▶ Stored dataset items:
+---+
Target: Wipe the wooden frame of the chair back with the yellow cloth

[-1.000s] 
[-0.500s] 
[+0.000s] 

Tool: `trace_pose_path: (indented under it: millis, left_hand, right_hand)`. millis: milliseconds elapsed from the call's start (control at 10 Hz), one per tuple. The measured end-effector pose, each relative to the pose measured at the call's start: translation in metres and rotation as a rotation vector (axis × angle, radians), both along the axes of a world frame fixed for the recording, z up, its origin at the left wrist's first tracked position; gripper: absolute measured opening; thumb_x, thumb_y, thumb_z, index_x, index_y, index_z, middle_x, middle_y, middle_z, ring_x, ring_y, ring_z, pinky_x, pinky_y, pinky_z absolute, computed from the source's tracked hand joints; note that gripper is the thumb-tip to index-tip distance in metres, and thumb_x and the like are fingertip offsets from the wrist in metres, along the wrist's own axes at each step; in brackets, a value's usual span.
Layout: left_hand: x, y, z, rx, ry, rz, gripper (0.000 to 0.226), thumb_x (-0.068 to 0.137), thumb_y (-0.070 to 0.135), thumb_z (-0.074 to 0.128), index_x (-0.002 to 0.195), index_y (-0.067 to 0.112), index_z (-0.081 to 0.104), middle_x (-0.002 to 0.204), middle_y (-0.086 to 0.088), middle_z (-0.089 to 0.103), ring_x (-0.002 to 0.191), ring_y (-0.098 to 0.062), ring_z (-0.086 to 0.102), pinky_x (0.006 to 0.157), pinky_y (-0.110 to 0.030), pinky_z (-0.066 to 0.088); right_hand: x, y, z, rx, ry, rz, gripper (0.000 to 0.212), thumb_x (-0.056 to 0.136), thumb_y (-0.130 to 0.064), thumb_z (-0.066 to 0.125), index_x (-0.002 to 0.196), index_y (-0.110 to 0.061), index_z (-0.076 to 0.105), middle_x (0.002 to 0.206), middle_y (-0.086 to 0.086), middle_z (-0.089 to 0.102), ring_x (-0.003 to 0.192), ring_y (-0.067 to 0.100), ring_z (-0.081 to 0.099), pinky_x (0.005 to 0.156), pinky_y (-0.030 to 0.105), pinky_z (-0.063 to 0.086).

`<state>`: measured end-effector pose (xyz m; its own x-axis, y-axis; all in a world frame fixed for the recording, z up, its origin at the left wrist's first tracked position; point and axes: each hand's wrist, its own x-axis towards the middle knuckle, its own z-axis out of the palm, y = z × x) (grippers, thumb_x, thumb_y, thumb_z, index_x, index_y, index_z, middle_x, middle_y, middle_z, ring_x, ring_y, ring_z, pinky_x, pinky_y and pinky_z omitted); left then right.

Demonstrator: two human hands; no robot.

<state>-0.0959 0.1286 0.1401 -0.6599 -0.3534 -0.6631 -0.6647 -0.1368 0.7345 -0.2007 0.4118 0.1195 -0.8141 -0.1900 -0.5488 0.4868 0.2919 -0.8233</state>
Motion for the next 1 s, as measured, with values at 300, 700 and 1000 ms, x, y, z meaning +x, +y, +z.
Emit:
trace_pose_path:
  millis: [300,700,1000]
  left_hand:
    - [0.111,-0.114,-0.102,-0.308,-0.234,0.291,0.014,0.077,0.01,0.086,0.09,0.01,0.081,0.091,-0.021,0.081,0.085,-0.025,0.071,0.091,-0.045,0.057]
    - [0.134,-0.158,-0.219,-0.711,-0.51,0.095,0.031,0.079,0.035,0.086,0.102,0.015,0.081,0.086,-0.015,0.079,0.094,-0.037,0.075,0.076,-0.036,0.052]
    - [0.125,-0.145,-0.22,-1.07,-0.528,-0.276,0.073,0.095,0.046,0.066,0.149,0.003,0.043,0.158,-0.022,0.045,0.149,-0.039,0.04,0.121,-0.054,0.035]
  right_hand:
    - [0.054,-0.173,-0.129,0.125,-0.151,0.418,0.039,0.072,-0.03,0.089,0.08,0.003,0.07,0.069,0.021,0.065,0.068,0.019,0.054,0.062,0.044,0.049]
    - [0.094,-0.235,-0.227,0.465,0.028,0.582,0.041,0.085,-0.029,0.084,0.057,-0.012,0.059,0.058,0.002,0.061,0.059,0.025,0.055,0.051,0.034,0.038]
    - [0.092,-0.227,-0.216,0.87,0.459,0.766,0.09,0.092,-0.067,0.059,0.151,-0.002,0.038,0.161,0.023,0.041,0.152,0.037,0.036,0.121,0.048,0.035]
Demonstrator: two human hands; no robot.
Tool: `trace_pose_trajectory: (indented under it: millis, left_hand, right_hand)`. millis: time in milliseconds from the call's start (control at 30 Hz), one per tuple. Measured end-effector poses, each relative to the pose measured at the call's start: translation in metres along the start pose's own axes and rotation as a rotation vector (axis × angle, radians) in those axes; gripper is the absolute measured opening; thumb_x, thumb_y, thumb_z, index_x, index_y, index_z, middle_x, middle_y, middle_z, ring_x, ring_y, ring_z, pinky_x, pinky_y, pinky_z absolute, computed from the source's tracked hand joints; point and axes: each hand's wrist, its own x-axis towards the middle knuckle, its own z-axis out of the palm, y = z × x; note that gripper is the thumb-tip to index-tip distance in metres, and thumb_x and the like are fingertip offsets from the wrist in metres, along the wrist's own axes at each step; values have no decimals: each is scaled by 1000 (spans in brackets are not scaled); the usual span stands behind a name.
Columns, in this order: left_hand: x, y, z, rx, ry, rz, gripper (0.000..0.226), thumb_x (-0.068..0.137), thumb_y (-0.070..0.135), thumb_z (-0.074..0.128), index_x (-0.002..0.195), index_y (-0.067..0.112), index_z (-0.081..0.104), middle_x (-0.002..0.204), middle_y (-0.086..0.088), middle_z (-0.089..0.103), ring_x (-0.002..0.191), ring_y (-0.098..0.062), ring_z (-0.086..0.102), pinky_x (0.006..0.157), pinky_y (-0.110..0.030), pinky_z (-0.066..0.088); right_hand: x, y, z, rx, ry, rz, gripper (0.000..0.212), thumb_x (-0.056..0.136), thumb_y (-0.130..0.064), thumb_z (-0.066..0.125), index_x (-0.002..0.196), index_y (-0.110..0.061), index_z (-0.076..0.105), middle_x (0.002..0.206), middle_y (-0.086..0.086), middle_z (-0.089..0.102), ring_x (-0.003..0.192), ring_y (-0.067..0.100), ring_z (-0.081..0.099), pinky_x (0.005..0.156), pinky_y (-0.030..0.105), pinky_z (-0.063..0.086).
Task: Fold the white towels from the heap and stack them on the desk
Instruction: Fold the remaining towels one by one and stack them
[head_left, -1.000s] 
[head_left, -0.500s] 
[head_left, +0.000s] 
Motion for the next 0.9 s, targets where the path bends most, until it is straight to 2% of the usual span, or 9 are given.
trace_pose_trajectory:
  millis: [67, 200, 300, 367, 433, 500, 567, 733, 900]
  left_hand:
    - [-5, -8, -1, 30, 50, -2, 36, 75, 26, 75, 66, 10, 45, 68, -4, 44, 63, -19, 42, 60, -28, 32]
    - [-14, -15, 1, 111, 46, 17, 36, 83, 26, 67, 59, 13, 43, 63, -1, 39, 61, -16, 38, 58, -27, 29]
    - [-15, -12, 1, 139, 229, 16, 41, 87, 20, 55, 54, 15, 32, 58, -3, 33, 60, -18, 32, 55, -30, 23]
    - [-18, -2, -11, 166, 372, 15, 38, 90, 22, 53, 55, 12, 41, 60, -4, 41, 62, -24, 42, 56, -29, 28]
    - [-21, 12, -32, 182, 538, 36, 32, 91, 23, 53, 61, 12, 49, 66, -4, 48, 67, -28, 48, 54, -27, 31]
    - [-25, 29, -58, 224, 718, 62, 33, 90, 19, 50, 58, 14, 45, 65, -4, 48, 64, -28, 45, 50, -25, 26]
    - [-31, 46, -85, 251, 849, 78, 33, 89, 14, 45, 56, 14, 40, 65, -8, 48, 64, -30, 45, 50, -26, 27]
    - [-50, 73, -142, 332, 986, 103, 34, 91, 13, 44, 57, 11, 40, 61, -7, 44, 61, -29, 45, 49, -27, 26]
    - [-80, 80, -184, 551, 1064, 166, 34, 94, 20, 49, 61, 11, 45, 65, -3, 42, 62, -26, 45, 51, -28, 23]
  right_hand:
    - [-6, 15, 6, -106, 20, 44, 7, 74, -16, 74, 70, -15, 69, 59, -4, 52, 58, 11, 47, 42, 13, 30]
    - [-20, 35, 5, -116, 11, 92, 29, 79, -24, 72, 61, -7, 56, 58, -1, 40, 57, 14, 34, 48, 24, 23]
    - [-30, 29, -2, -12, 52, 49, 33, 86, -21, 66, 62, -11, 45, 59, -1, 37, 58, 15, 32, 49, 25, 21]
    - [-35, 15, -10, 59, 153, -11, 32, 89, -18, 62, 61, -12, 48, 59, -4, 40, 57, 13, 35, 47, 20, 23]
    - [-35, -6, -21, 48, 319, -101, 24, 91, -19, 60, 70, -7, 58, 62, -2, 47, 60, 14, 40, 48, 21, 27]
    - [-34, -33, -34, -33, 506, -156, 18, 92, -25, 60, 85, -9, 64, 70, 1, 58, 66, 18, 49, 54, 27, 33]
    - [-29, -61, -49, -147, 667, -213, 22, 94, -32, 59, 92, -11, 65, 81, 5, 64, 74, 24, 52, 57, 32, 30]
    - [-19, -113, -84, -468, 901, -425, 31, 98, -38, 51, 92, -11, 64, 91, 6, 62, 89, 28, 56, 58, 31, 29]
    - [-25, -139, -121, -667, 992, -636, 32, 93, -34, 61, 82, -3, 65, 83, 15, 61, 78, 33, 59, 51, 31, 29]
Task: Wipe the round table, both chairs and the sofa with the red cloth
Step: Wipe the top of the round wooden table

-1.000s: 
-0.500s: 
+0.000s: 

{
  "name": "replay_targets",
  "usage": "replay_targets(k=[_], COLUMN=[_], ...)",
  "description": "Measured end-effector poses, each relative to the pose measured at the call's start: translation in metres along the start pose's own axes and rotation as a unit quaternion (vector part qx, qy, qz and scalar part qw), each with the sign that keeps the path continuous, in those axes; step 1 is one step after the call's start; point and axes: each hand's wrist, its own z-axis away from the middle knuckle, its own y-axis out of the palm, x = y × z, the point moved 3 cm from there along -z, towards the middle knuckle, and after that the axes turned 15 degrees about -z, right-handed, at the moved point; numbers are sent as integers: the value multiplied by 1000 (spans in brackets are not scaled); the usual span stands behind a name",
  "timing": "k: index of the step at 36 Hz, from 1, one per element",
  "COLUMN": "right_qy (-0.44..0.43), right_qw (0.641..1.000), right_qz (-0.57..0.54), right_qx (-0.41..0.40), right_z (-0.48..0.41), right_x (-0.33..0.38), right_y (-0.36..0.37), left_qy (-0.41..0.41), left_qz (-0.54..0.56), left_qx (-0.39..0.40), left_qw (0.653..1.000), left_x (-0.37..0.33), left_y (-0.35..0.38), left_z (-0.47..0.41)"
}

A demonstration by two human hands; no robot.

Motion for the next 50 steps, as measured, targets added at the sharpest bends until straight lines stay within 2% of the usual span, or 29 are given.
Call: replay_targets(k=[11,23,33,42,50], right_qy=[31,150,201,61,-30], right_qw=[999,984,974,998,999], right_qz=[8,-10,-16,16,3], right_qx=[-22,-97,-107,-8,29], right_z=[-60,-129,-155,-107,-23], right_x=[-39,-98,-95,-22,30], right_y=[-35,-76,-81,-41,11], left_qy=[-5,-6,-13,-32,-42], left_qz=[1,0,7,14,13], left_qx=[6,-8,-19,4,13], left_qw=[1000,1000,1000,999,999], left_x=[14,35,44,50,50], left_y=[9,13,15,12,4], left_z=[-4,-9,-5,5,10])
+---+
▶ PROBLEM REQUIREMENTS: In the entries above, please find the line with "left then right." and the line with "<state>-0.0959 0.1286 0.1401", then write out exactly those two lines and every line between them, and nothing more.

▶ TASK OUTPUT:
`<state>`: measured end-effector pose (xyz m; its own x-axis, y-axis; all in a world frame fixed for the recording, z up, its origin at the left wrist's first tracked position; point and axes: each hand's wrist, its own x-axis towards the middle knuckle, its own z-axis out of the palm, y = z × x) (grippers, thumb_x, thumb_y, thumb_z, index_x, index_y, index_z, middle_x, middle_y, middle_z, ring_x, ring_y, ring_z, pinky_x, pinky_y and pinky_z omitted); left then right.

Demonstrator: two human hands; no robot.

<state>-0.0959 0.1286 0.1401 -0.6599 -0.3534 -0.6631 -0.6647 -0.1368 0.7345 -0.2007 0.4118 0.1195 -0.8141 -0.1900 -0.5488 0.4868 0.2919 -0.8233</state>

Nothing else belongs in this output.